Monday, Sep. 18, 1978

CENTO: A Tattered Alliance

Twenty-three years ago Iran, along with Pakistan and Turkey, became America's Southwest Asian ally in the Central Treaty Organization (CENTO). Today these nations on the southern flank of the Soviet Union are more than ever distressed about the growing political instability in their midst--and the potential that this creates for Kremlin mischief. Last week, after touring the volatile CENTO countries, TIME Diplomatic Correspondent Strobe Talbott wrote this assessment from Tehran:

When the Shah of Iran looks at a map of his region he has a nightmare vision. He sees a Communist pincer movement closing in on him from South Yemen in the south and Afghanistan in the east. He once remarked, "Whenever I get up in the morning, I always ask what happened the night before on the Arabian peninsula and in Afghanistan." The Shah is convinced that the crisis facing his nation is the result of a cunningly executed master plan conceived years ago by the Soviet Union.

In Washington, when U.S. policymakers look at the same map, they do not see a Kremlin blueprint taking form, but they are nonetheless deeply concerned. They can imagine a "Finlandized" or neutralized Turkey, a Sovietized Afghanistan, a Balkanized Pakistan and an Iran in some still unpredictable state of disarray. Politically tenuous and strategically crucial, this band of non-Arab Islamic countries stretches from the Bosporus in the west to the Hindu Kush in the east--nearly 3,000 miles of buffer between Russia and the warm waters of the Mediterranean, the Persian Gulf and the Arabian Sea. It is potentially a geopolitical disaster area, in which the strategic balance is shifting in favor of the U.S.S.R., and Washington has no clear idea of what to do about it.

Since czarist times, the rulers of Russia have probed southward, seeking access to the southern sea lanes that are now major oil routes and thus the lifeline of the industrialized world.
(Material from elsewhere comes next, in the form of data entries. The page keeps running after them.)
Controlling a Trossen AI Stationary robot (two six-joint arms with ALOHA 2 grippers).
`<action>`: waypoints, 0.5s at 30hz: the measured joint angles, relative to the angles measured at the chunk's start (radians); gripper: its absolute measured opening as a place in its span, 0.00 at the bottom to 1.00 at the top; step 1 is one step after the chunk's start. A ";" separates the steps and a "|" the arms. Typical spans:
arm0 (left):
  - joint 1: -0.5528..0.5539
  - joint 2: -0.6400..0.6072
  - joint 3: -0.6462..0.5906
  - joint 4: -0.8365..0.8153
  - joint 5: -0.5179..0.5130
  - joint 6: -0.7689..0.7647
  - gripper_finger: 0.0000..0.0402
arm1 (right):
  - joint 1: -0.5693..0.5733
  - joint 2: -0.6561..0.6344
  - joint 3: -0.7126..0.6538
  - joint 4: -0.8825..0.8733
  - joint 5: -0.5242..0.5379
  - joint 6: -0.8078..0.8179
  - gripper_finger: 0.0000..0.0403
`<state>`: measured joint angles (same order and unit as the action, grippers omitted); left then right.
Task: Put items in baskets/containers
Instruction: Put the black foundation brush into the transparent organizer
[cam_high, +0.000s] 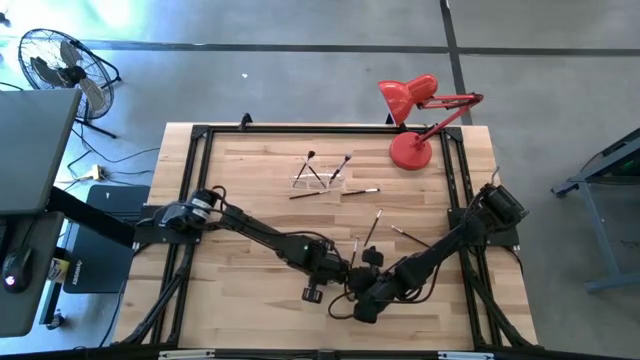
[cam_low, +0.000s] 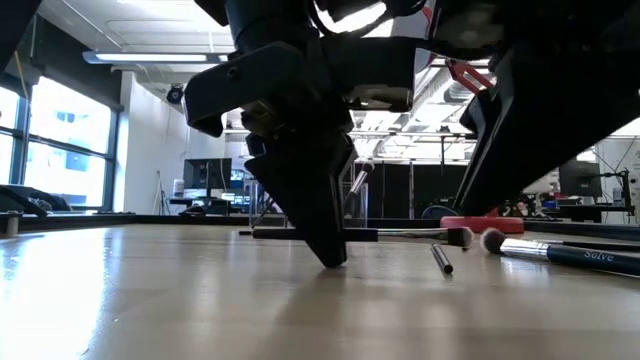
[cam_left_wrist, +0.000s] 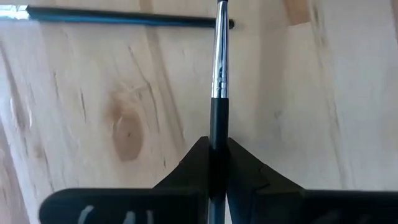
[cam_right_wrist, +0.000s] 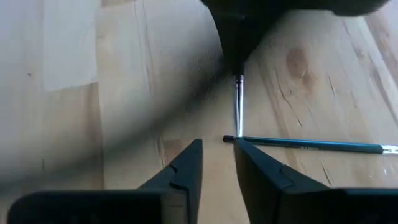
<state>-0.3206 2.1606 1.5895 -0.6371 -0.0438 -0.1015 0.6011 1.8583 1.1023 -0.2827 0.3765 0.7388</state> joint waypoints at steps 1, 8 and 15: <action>0.001 -0.001 -0.003 0.000 -0.005 -0.007 0.05 | 0.004 -0.008 0.000 -0.009 0.007 0.001 0.25; 0.031 -0.068 -0.100 0.015 -0.010 -0.067 0.05 | 0.039 -0.075 0.000 -0.128 0.035 0.132 0.32; 0.070 -0.353 -0.416 0.233 -0.093 -0.234 0.05 | 0.097 -0.104 -0.002 -0.187 0.120 0.277 0.28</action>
<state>-0.2504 1.8079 1.1739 -0.4042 -0.1369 -0.3351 0.6980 1.7546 1.1007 -0.4695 0.4961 1.0162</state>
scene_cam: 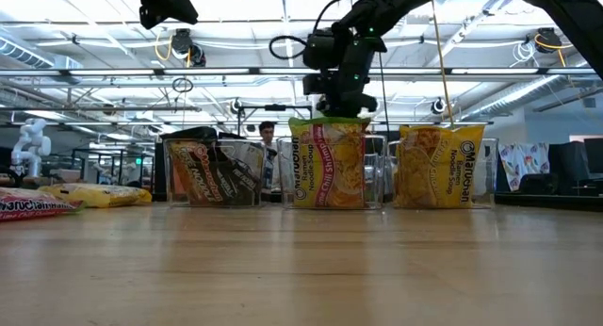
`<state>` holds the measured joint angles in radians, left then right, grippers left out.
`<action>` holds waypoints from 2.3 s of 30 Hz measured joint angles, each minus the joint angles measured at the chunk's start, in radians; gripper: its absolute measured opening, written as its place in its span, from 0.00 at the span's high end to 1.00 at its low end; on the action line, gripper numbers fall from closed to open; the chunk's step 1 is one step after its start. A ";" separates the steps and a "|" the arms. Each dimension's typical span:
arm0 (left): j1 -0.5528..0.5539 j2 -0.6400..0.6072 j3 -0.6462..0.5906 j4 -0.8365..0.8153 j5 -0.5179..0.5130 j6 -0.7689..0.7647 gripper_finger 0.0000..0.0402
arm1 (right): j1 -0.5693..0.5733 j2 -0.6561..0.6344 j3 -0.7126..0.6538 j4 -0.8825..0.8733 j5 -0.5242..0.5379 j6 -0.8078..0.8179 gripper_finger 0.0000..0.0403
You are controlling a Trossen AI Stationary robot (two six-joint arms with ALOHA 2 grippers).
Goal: Sort Maruchan noodles
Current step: Adjust the green noodle pack in the middle transparent bin
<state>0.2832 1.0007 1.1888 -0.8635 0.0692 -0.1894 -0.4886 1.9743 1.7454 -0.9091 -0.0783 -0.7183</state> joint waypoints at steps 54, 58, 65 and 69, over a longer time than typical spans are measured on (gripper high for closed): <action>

So far, the Western powers have succeeded in thwarting the Russians. In the 19th century the British Empire, from such places as Ottoman Turkey, Persia and the frontiers of India, intrigued and battled against Russian expansion. Britain's Prime Minister Lord Palmerston seemed to delight in all the machinations; to him, in a phrase first attributed to Rudyard Kipling, it was "the great game." In the 20th century the game has continued, with somewhat different rules and different players. The Soviets have replaced the czars, and the U.S. has supplanted Britain.

Washington entered the game in 1955 with the creation of the Baghdad pact, a virtual invention of Secretary of State John Foster Dulles, who envisioned the alliance as a Southwest Asian counterpart of NATO. The original members, in addition to Turkey, Iran and Pakistan, were Iraq and Britain; the U.S. was an associate member. Iraq was dropped after a radical leftist government came to power in 1958, and the alliance moved its headquarters from Baghdad to Ankara. The diplomats and generals who renamed the organization CENTO presumably never bothered to check the dictionary, which defines "cento" as "a patchwork of incongruous parts"--hardly the most desirable connotation for a regional military alliance.

Today the patchwork is in shreds. At every level its members are beset by serious, interrelated troubles, and some leaders fear the great game is in danger of being lost. Iran, for all its pretensions to being a modern arsenal, is torn by internal dissent. Insofar as the nation is able to look outward, it is the only regional CENTO power that regards the Soviet Union as its principal enemy.

Turkey is preoccupied by its enmity with Greece. Pakistan is distracted by its fear and hatred of India. At the same time, Turkey and Pakistan both face their own versions of the resurgent Islamic anti-Westernism and conservatism that now threaten the Shah. Pakistani mullahs last year played a key role in bringing down the government of Zulfikar Ali Bhutto and precipitating martial law. In Turkey, politically active Muslims could hold the balance in the next government crisis.

These factors have all served to erode any feeling of collective security in CENTO. In Islamabad, officials fear that the Shah's troubles might spill over into Pakistan, and in Tehran it is the other way around. Says one Pakistani official: "If the Shah, with all his might and wealth, can't keep the lid on, that will only encourage elements here who would like to see us come apart at the seams." Warns a high-ranking Iranian: "If the Pakistanis start to have really serious trouble with Baluchistan [a province in the west of the country whose tribal population is demanding autonomy], you mark my words, we're going to have trouble with our own Baluch minority on our side of the border."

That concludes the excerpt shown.